> **Work request**
Find and copy each line of the listing below that has the word "segment" in it.

--------------------

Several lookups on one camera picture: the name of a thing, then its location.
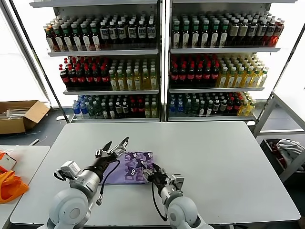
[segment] white cloth
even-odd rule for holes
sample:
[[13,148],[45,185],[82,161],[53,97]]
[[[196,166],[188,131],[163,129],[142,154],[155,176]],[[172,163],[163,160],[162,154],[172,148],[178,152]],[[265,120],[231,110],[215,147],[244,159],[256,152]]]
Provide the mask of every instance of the white cloth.
[[304,150],[305,147],[299,142],[282,139],[276,144],[281,155],[285,159],[287,166],[289,166],[294,159],[296,159]]

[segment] floor
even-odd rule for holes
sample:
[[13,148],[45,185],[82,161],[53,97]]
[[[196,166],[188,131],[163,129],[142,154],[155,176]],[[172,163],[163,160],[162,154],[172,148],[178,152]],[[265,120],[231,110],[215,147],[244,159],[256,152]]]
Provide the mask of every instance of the floor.
[[[65,110],[70,119],[72,118],[72,110]],[[258,107],[255,114],[258,116],[260,113],[260,108]],[[12,134],[12,135],[1,135],[0,136],[0,145],[29,145],[37,138],[39,143],[36,145],[52,146],[56,140],[58,134],[61,132],[66,122],[64,120],[56,121],[56,117],[61,115],[60,111],[53,110],[49,111],[47,116],[45,116],[40,123],[38,123],[32,130],[21,133],[21,134]],[[269,119],[267,120],[263,130],[276,130],[276,129],[300,129],[297,123],[289,117],[289,115],[280,107],[276,107]],[[275,139],[275,138],[291,138],[292,140],[299,141],[302,145],[305,146],[305,135],[277,135],[277,136],[259,136],[257,142],[260,144],[263,139]],[[289,194],[297,205],[299,211],[302,215],[305,215],[305,191],[303,190],[289,190]],[[32,229],[36,228],[34,226],[24,227],[11,225],[10,229]],[[287,223],[273,223],[265,225],[264,229],[300,229],[296,222],[287,222]]]

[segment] black cable
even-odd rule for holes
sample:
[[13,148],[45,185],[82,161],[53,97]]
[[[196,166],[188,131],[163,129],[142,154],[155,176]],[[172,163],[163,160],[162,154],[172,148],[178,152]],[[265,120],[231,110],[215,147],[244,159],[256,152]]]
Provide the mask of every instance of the black cable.
[[107,180],[107,178],[109,177],[109,175],[114,171],[114,170],[116,170],[116,168],[119,166],[119,164],[120,164],[120,161],[119,160],[115,160],[116,162],[118,162],[117,163],[117,165],[107,174],[107,176],[105,176],[105,179],[104,179],[104,181],[103,181],[103,183],[102,183],[102,187],[101,187],[101,191],[100,191],[100,194],[101,195],[103,195],[104,194],[104,186],[105,186],[105,183],[106,183],[106,180]]
[[160,217],[163,219],[163,221],[167,221],[167,217],[163,216],[157,206],[157,203],[156,203],[156,199],[154,197],[154,191],[153,191],[153,183],[152,183],[152,199],[153,199],[153,204],[154,206],[156,207],[157,209],[157,212],[159,213]]

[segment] shelf
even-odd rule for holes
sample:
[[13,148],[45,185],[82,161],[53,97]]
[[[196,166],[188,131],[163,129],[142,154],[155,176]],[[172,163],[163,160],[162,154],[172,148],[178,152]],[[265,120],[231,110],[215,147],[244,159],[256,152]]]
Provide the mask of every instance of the shelf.
[[194,89],[169,89],[170,93],[207,93],[207,92],[248,92],[262,91],[264,87],[234,87],[234,88],[194,88]]
[[48,52],[49,56],[121,56],[121,55],[157,55],[157,49],[137,50],[102,50],[102,51],[75,51],[75,52]]
[[255,116],[169,117],[169,122],[256,121]]
[[295,3],[297,0],[173,0],[173,3]]
[[71,123],[152,123],[159,122],[159,118],[118,118],[118,119],[72,119]]
[[131,5],[156,4],[157,0],[47,0],[30,2],[33,8],[68,7],[68,6],[101,6],[101,5]]
[[159,90],[143,90],[143,91],[78,91],[63,92],[65,95],[80,95],[80,94],[93,94],[93,95],[104,95],[104,94],[158,94]]
[[252,48],[194,48],[171,49],[171,53],[228,53],[228,52],[277,52],[280,48],[252,47]]

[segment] metal shelving unit
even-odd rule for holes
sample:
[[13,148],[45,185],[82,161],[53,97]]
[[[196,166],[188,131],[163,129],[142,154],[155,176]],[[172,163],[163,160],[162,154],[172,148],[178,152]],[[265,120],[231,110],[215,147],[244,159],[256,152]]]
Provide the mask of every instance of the metal shelving unit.
[[159,90],[146,90],[146,91],[78,91],[63,92],[65,95],[79,95],[79,94],[94,94],[94,95],[105,95],[105,94],[158,94]]

--------------------

> **Solution to this task**
[segment] white cloth
[segment] floor
[segment] black cable
[segment] shelf
[segment] metal shelving unit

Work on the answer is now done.